• _WORK TO COMPLETE_
From the line that includes "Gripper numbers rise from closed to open" to the closing line of the data, please transcribe every line exactly and add nothing.

= = = =

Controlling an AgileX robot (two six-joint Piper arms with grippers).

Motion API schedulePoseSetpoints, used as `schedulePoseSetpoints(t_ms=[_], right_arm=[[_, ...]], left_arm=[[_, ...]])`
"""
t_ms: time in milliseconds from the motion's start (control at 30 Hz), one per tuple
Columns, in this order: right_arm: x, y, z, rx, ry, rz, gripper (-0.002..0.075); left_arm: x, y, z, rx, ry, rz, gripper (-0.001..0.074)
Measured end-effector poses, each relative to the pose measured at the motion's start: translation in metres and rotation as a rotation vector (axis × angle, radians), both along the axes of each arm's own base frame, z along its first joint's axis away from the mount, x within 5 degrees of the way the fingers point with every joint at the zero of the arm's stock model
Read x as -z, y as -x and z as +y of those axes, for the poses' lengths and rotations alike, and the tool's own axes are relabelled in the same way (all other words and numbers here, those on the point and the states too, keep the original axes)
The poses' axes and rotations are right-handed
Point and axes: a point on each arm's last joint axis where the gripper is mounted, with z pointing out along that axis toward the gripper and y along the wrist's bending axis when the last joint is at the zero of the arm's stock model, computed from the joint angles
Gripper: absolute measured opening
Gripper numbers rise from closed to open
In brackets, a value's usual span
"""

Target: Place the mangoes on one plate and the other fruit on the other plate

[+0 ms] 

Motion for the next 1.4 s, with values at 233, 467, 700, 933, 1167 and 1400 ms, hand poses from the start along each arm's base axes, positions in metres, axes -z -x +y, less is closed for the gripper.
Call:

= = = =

• _YOUR RESPONSE_
Gripper numbers rise from closed to open
In brackets, a value's usual span
"""

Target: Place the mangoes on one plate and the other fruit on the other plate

[+0 ms] 

Motion for the next 1.4 s, with values at 233, 467, 700, 933, 1167 and 1400 ms, hand poses from the start along each arm's base axes, positions in metres, axes -z -x +y, less is closed for the gripper.
Call:

This exercise has been worked through to completion.